Os artistas indígenas terão forte presença “emblemática” na mostra, disse Pedrosa. O coletivo Mahku, oriundo da fronteira entre Brasil e Peru, pintará um mural monumental na fachada do Pavilhão Central do Giardini. No Arsenale, o coletivo Mataaho da Nova Zelândia apresentará uma grande instalação na primeira sala.

Historiador secreto de Dean Sameshima (nº 2), 2010; Dean Sameshima é apenas um dos vários artistas queer cujo trabalho será exibido no núcleo contemporâneo
Cortesia do artista e Soft Opening, Londres
Artistas queer aparecerão em um dos nucleo contemporaneo (núcleos contemporâneos), incluindo Erica Rutherford; Isaac Chong Wai; Elila; Violeta Quispe; Louis Fratino e Dean Sameshima. Uma sala dedicada à “abstração queer” apresentará obras da chinesa Evelyn Taocheng Wang.
Haverá também uma seção especial dedicada ao Arquivo da Desobediênciacriado por Marco Scotini e descrito no site da organização como um “guia do usuário para quatro décadas de desobediência social vista através da história e da geografia”.
O foco será o têxtil, com trabalhos do coletivo de costura chileno Bordadoras de Isla Negra e também das artistas Dana Awartini, Frieda Toranzo-Jaeger, Liz Collins, Pacita Abad e Yinka Shonibare.
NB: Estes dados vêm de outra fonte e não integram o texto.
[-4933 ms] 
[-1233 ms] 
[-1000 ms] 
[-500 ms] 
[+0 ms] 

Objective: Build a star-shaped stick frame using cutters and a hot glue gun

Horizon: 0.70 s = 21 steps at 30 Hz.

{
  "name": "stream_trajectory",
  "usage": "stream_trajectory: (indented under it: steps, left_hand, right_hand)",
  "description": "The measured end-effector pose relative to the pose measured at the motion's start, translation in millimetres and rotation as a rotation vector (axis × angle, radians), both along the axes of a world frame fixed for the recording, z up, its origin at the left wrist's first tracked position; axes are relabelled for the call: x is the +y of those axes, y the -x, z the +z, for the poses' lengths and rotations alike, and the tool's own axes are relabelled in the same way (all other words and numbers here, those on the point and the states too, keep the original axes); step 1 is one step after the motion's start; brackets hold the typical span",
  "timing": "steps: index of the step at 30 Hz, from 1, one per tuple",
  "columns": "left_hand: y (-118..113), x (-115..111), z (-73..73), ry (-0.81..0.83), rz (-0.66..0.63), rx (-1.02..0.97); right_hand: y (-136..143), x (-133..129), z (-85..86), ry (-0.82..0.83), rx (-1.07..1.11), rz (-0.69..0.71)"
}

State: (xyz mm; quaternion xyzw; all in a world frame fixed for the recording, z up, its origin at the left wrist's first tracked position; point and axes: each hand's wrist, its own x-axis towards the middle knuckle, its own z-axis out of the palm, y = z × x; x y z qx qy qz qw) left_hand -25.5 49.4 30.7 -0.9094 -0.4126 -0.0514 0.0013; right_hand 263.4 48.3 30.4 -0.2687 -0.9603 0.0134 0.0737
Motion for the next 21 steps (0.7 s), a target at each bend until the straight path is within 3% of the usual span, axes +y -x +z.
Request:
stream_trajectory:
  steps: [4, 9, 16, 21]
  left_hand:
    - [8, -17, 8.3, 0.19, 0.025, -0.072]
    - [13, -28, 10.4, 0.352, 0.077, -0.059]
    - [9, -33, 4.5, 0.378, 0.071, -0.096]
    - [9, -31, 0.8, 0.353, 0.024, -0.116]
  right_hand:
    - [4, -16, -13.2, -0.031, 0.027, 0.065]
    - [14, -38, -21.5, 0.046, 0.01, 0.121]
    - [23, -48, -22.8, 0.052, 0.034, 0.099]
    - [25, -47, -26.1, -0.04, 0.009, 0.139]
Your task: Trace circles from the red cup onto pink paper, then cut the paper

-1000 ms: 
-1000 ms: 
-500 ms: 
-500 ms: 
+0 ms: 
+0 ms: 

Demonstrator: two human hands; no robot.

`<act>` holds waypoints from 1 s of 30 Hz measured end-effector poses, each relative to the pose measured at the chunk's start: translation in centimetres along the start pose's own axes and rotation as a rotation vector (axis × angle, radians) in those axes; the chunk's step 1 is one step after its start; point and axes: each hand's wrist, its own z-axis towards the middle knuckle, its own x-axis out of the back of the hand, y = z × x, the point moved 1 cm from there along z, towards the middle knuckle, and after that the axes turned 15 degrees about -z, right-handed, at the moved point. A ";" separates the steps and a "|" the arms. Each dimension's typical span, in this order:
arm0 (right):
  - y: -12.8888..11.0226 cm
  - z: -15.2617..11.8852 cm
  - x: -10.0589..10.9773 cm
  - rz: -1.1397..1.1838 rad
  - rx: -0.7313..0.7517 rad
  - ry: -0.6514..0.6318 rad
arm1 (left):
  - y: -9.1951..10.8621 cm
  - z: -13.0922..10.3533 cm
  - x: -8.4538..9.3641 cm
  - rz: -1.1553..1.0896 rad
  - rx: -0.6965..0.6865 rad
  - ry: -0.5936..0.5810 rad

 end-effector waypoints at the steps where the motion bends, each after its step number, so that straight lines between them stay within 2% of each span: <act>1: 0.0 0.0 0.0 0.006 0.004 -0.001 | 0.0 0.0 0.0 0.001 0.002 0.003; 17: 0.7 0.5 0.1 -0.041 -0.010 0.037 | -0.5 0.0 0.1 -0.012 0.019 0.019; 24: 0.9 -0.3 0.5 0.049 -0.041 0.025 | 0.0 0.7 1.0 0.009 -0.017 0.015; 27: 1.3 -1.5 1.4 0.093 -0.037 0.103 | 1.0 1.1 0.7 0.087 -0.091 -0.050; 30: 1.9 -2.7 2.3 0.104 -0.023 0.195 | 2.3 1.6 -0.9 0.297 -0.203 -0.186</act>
Uma seção também se concentra em “artistas relacionados por sangue”, incluindo Susanne Wenger e seu filho adotivo, Sangodare Gbadegesin Ajala. Esta parte também incluirá Lorna Selim e Jewad Selim.
A Bienal também contará com um Nucleo Storico (núcleos históricos), uma seção composta por obras de artistas do século XX da América Latina, África, mundo árabe e Ásia, datadas de 1905 a 1990. “O modernismo europeu viajou muito além da Europa ao longo do século XX. século, muitas vezes interligado com o colonialismo, e muitos artistas do Sul Global viajaram para a Europa para serem expostos a ele. No entanto, o modernismo foi apropriado, devorado e canibalizado no Sul Global, assumindo repetidamente contornos e formas radicalmente novas em diálogo com referências locais e indígenas”, disse Pedrosa no início deste ano.
O Núcleo Storico será dividido em três seções: retratos, abstração e diáspora italiana que compreende uma obra por artista, espalhada pelo Pavilhão Central e pelo Arsenale. A seção de retratos contará com 112 artistas entre eles Selwyn Wilson, Cícero Dias, Yêdamaria, Laura Rodig, Rómulo Rozo, Inji Aflatoun, Grace Salome Kwami, Lee Quede e Gerard Sekoto.
“Abstração” contará com Sandy Adsett, Fanny Sanín, Etel Adnan, Eduardo Terrazas e Samia Halaby. A seção dedicada à diáspora artística italiana mundial no século XX apresenta artistas como Lidy Prati, Nenne Sanguineti Poggi, Gianni Bertini e Lina Bo Bardi.
O presidente cessante da Bienal, Roberto Cicutto, destacou a dimensão política da Bienal de Veneza. A última Bienal em 2022 foi “profética, dados os trágicos acontecimentos dos últimos quatro anos… (no contexto da) agressão russa na Ucrânia, o ataque do Hamas e as trágicas consequências (do bombardeamento de Israel) na Faixa de Gaza”. A Bienal é um “ponto de vista privilegiado (a partir do qual) se pode fazer a curadoria do mundo”, acrescentou. Cicutto será substituído pelo comentarista de direita Pietrangelo Buttafuoco.